Bioinformatics Algorithms: An Active Learning Approach

Chapter 4: How Do We Sequence Antibiotics?

(Coursera Week 3)

How do I expand the list of candidate peptides in CyclopeptideSequencing?

One of the students in the first session of our class, John Cloutier, provided the following example that illustrates how CyclopeptideSequencing works. Consider a strange amino acid alphabet consisting of just two amino acids with masses 1 and 3. The figure below shows the peptides generated at each step by CyclopeptideSequencing with respect to a sample experimental spectrum {0, 1, 1, 1, 2, 2, 3, 3, 4, 4, 5, 5, 5, 6}. Consistent peptides are shown in black, and inconsistent peptides are shown in red. In step 4, CyclopeptideSequencing produces the blue peptides 1-1-1-3, 1-1-3-1, 1-3-1-1, and 3-1-1-1; these four linear peptides all represent the same cyclic peptide, whose spectrum is equal to the experimental spectrum.

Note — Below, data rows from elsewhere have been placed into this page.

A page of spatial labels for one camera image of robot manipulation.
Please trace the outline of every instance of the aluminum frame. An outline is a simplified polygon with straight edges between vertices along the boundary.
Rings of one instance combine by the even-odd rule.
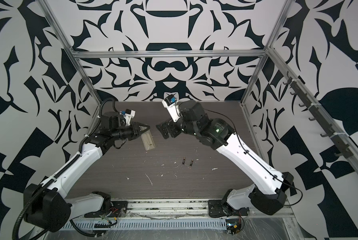
[[[262,71],[264,64],[267,61],[267,58],[268,58],[268,55],[264,55],[263,57],[260,58],[258,64],[256,65],[255,70],[253,71],[253,74],[249,80],[249,84],[247,85],[247,88],[243,93],[242,99],[240,100],[240,103],[242,105],[246,102],[248,96],[250,95],[250,93],[253,89],[253,86],[255,85],[256,81],[258,80],[260,71]]]
[[[72,51],[75,58],[159,58],[159,57],[239,57],[264,56],[262,49],[176,50],[176,51]]]
[[[73,56],[71,51],[71,45],[68,42],[66,35],[64,31],[62,30],[59,22],[57,21],[55,15],[53,14],[50,5],[48,4],[47,0],[36,0],[36,2],[39,4],[40,9],[42,10],[45,18],[47,19],[47,22],[55,32],[57,39],[61,43],[62,47],[67,53],[68,58],[71,60],[72,64],[76,68],[76,70],[79,72],[83,82],[88,88],[89,93],[94,98],[95,102],[99,105],[101,103],[101,99],[96,92],[94,85],[92,85],[91,80],[88,78],[87,74],[85,73],[82,65],[79,63],[78,60]]]
[[[283,61],[282,57],[278,54],[278,52],[273,48],[268,48],[266,53],[270,57],[270,59],[274,62],[275,66],[281,71],[283,76],[288,79],[291,77],[296,80],[297,86],[306,93],[306,97],[313,104],[319,105],[319,111],[322,116],[325,118],[326,122],[331,124],[332,129],[335,131],[334,134],[339,136],[343,142],[349,145],[350,151],[354,154],[353,156],[347,158],[349,164],[354,168],[355,172],[358,174],[358,147],[352,141],[350,136],[337,124],[337,122],[330,116],[330,114],[325,110],[325,108],[320,104],[320,102],[314,97],[314,95],[310,92],[310,90],[305,86],[305,84],[300,81],[297,75],[292,71],[292,69]]]
[[[304,240],[303,234],[295,218],[285,217],[283,223],[290,240]]]
[[[251,134],[252,141],[253,141],[253,144],[257,150],[258,156],[260,156],[263,160],[265,160],[267,163],[269,163],[268,159],[265,158],[266,155],[263,153],[263,149],[260,146],[259,141],[256,137],[255,131],[253,129],[253,124],[251,123],[251,120],[250,120],[250,114],[249,114],[249,111],[247,110],[246,105],[241,105],[240,107],[242,108],[243,116],[244,116],[244,119],[246,120],[246,124],[247,124],[249,132]]]
[[[273,30],[271,31],[270,34],[270,38],[268,39],[266,46],[264,47],[264,51],[265,51],[265,55],[261,58],[261,60],[259,60],[258,65],[256,65],[255,70],[253,75],[251,76],[250,80],[249,80],[249,84],[246,88],[246,90],[243,93],[242,99],[240,100],[240,103],[243,105],[245,103],[245,101],[247,100],[248,96],[250,95],[252,88],[254,86],[254,84],[256,83],[259,73],[260,71],[262,71],[264,64],[267,61],[267,52],[266,50],[269,47],[272,47],[274,42],[276,41],[276,39],[279,36],[279,32],[281,31],[284,23],[287,20],[287,15],[290,12],[290,9],[292,7],[292,4],[295,2],[296,0],[286,0],[283,4],[281,13],[278,16],[278,19],[276,20],[276,23],[273,27]]]

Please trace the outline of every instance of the dark wood grain tabletop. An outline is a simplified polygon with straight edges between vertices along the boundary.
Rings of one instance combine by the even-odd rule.
[[[202,102],[206,109],[229,116],[241,139],[256,151],[239,102]],[[155,125],[170,118],[160,102],[117,102],[119,111],[136,111],[134,121],[151,126],[156,148],[146,151],[141,138],[111,148],[76,182],[68,197],[102,191],[112,198],[212,198],[252,181],[228,158],[202,145],[194,136],[181,134],[165,140]],[[103,113],[112,111],[105,104]],[[208,113],[209,118],[223,118]]]

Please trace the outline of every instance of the cable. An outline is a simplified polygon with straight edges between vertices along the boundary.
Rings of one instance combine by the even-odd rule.
[[[27,210],[29,209],[29,207],[32,205],[32,203],[34,203],[38,198],[39,196],[43,193],[44,190],[47,189],[48,186],[51,185],[51,183],[53,183],[54,180],[51,179],[49,180],[46,184],[44,184],[33,196],[32,198],[25,204],[25,206],[23,207],[23,210],[20,212],[18,218],[16,219],[16,222],[13,226],[13,230],[12,230],[12,239],[13,240],[18,240],[19,239],[19,228],[20,228],[20,224],[21,224],[21,221],[23,220],[24,218],[24,214],[27,212]]]
[[[285,183],[285,182],[282,182],[281,180],[279,180],[279,179],[277,179],[277,178],[275,178],[275,179],[278,180],[278,181],[280,181],[281,183],[283,183],[283,184],[285,184],[285,185],[287,185],[287,186],[289,186],[289,187],[292,187],[292,188],[294,188],[295,190],[298,190],[298,191],[301,192],[301,198],[300,198],[296,203],[288,204],[288,205],[284,205],[284,206],[293,206],[293,205],[297,204],[298,202],[300,202],[300,201],[302,200],[302,198],[303,198],[303,192],[302,192],[299,188],[296,188],[295,186],[292,186],[292,185],[289,185],[289,184],[287,184],[287,183]]]
[[[122,143],[122,145],[120,145],[120,147],[115,146],[115,142],[114,142],[114,148],[120,149],[126,142],[127,142],[127,139]]]
[[[105,224],[101,224],[101,223],[96,223],[95,224],[95,227],[100,227],[100,228],[110,228],[112,226],[115,226],[117,223],[118,223],[118,220],[116,218],[115,219],[115,223],[111,223],[111,221],[109,222],[108,225],[105,225]]]
[[[72,219],[69,222],[71,223],[72,227],[75,228],[75,230],[78,233],[80,233],[81,235],[86,236],[86,237],[96,237],[97,236],[97,234],[95,234],[95,233],[87,233],[87,232],[82,231],[80,228],[78,228],[76,226],[76,224],[74,223],[74,221],[72,221]]]
[[[209,112],[212,112],[212,113],[220,114],[220,115],[222,115],[222,116],[228,118],[228,119],[230,120],[230,122],[232,123],[232,125],[234,126],[234,130],[235,130],[235,133],[236,133],[236,137],[238,138],[239,144],[240,144],[240,146],[243,148],[243,150],[245,151],[245,153],[248,154],[252,159],[254,159],[261,167],[263,167],[263,169],[266,170],[266,171],[273,177],[273,179],[276,179],[276,180],[280,181],[281,183],[283,183],[283,184],[285,184],[285,185],[287,185],[287,186],[289,186],[289,187],[292,187],[292,188],[294,188],[295,190],[298,190],[298,191],[301,192],[301,198],[300,198],[296,203],[289,204],[289,205],[284,205],[284,206],[293,206],[293,205],[299,203],[299,202],[302,200],[302,198],[303,198],[303,192],[302,192],[300,189],[298,189],[298,188],[296,188],[295,186],[292,186],[292,185],[290,185],[290,184],[288,184],[288,183],[285,183],[285,182],[279,180],[279,179],[278,179],[278,176],[273,175],[273,174],[272,174],[270,171],[268,171],[267,168],[265,168],[258,160],[256,160],[256,159],[249,153],[248,150],[244,149],[243,144],[240,142],[240,138],[239,138],[239,135],[238,135],[238,131],[236,131],[235,124],[234,124],[234,122],[231,120],[231,118],[227,117],[227,116],[224,115],[224,114],[215,112],[215,111],[211,111],[211,110],[208,110],[208,109],[205,109],[205,110],[206,110],[206,111],[209,111]]]
[[[43,231],[41,231],[40,233],[38,233],[35,237],[31,238],[31,239],[28,239],[28,240],[36,240],[38,239],[39,237],[43,236],[46,232],[48,232],[47,229],[44,229]]]
[[[99,116],[102,115],[102,110],[103,110],[103,106],[106,102],[108,101],[112,101],[112,108],[114,109],[115,112],[119,113],[118,110],[116,110],[115,108],[115,99],[114,98],[107,98],[105,99],[99,107]],[[98,120],[98,122],[96,123],[95,127],[92,129],[92,131],[90,132],[90,134],[88,134],[89,136],[94,133],[96,131],[96,129],[99,127],[100,125],[100,118]],[[84,141],[87,139],[88,137],[83,138],[83,140],[80,142],[79,144],[79,153],[77,154],[74,159],[72,159],[64,168],[62,168],[56,175],[54,175],[54,178],[57,179],[58,177],[61,176],[61,174],[63,174],[71,165],[73,165],[81,156],[81,152],[82,152],[82,146],[84,144]],[[13,240],[18,240],[19,239],[19,228],[21,225],[21,222],[24,218],[24,214],[28,211],[29,207],[40,197],[40,195],[54,182],[54,179],[49,180],[46,184],[44,184],[33,196],[32,198],[25,204],[25,206],[23,207],[23,210],[20,212],[18,218],[16,219],[16,222],[13,226],[13,230],[12,230],[12,239]],[[44,235],[46,232],[48,232],[47,229],[44,229],[43,231],[41,231],[39,234],[37,234],[35,237],[29,239],[29,240],[35,240],[38,239],[39,237],[41,237],[42,235]]]

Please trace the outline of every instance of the patterned backdrop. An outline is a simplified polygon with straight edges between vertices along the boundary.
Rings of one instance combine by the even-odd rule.
[[[11,239],[23,190],[55,173],[96,109],[34,0],[0,0],[0,239]],[[33,225],[23,222],[20,237]]]
[[[263,49],[284,0],[52,0],[78,51]],[[85,59],[100,97],[240,100],[257,57]]]
[[[358,145],[358,1],[297,0],[275,49]],[[283,82],[268,60],[247,100],[260,146],[303,191],[292,209],[305,236],[358,238],[358,175]]]
[[[52,0],[75,50],[263,49],[284,0]]]
[[[258,57],[95,58],[82,65],[101,99],[240,100]]]

Step	Candidate peptide	Linear Spectrum
1	(1)	(0, 1)
	(3)	(0, 3)


2	(1, 1)	(0, 1, 1, 2)
	(1, 3)	(0, 1, 3, 4)
	(3, 1)	(0, 1, 3, 4)
	(3, 3)	(0, 3, 3, 6)

3	(1, 1, 1)	(0, 1, 1, 1, 2, 2, 3)
	(1, 1, 3)	(0, 1, 1, 2, 3, 4, 5)
	(1, 3, 1)	(0, 1, 1, 3, 4, 4, 5)
	(1, 3, 3)	(0, 1, 3, 3, 4, 6, 7) - remove
	(3, 1, 1)	(0, 1, 1, 2, 3, 4, 5)
	(3, 1, 3)	(0, 1, 3, 3, 4, 4, 7) - remove
	(3, 3, 1)	(0, 1, 3, 3, 4, 6, 7) - remove
	(3, 3, 3)	(0, 3, 3, 3, 6, 6, 9) - remove

4	(1, 1, 1, 1)	(0, 1, 1, 1, 1, 2, 2, 2, 3, 3, 4) - remove
	(1, 1, 1, 3)	(0, 1, 1, 1, 2, 2, 3, 3, 4, 5, 6) – output
	(1,1, 3, 1)	(0, 1, 1, 1, 2, 3, 4, 4, 5, 5, 6) – output
	(1, 1, 3, 3)	(0, 1, 1, 2, 3, 3, 4, 6, 5, 7, 8) - remove
	(1, 3, 1, 1)	(0, 1, 1, 1, 2, 3, 4, 4, 5, 5, 6) - output
	(1, 3, 1, 3)	(0, 1, 1, 2, 3, 3, 4, 6, 5, 7, 8) - remove
	(3, 1, 1, 1)	(0, 1, 1, 1, 2, 2, 3, 3, 4, 5, 6) - output
	(3, 1, 1, 3)	(0, 1, 1, 2, 3, 3, 4, 6, 5, 7, 8) - remove

5	Empty list.

I've noticed a discrepancy between the mass of an amino acid cited in the book and in other sources. Why is this?

For example book suggests that glycine has elemental composition C₂H₃ON (integer mass 24+3+16+14=57 Da), whereas Wikipedia suggests that it is C₂H₅ON₂ (integer mass 24+5+16+28=75 Da). We should use the former formula in analyzing mass spectra, since when an amino acid forms a peptide bond, it loses a water molecule (H₂O).

(Coursera Week 4)

How can I improve the performance of LeaderboardCyclopeptideSequencing?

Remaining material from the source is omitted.